== Given information ==
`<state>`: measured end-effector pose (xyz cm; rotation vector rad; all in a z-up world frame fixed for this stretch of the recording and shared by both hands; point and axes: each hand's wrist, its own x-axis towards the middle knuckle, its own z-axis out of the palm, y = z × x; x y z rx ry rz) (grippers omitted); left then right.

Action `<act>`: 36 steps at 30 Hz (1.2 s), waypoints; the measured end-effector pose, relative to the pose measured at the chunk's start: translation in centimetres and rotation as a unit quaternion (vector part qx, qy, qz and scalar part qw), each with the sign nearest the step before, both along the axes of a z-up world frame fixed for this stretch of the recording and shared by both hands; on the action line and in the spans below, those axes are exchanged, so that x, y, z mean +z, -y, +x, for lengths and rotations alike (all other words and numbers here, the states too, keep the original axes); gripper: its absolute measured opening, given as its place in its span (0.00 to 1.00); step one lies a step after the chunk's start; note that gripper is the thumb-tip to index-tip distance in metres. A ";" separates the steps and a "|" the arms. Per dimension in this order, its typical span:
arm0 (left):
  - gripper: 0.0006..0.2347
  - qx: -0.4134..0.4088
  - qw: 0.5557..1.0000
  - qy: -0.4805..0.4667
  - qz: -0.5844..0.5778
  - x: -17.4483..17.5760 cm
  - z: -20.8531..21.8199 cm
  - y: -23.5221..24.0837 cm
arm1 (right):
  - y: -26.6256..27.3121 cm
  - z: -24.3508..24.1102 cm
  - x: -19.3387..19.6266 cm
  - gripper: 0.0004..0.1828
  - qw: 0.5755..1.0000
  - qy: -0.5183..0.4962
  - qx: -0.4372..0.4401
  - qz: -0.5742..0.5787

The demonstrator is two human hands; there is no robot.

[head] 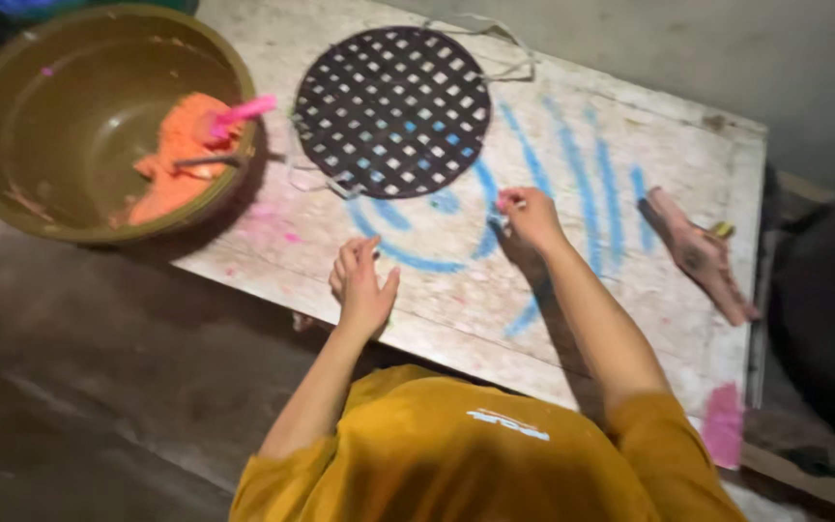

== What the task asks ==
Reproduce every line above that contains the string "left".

== Task answer ==
`<state>`: measured end-effector pose (xyz cm; rotation vector rad; all in a z-up world frame fixed for this stretch of the recording and shared by both hands; point and axes: each hand's wrist, its own x-axis towards the middle knuckle, its own z-axis out of the palm, y = z × x; x y z rx ry rz) (grippers omitted); left then right.
arm0 (left):

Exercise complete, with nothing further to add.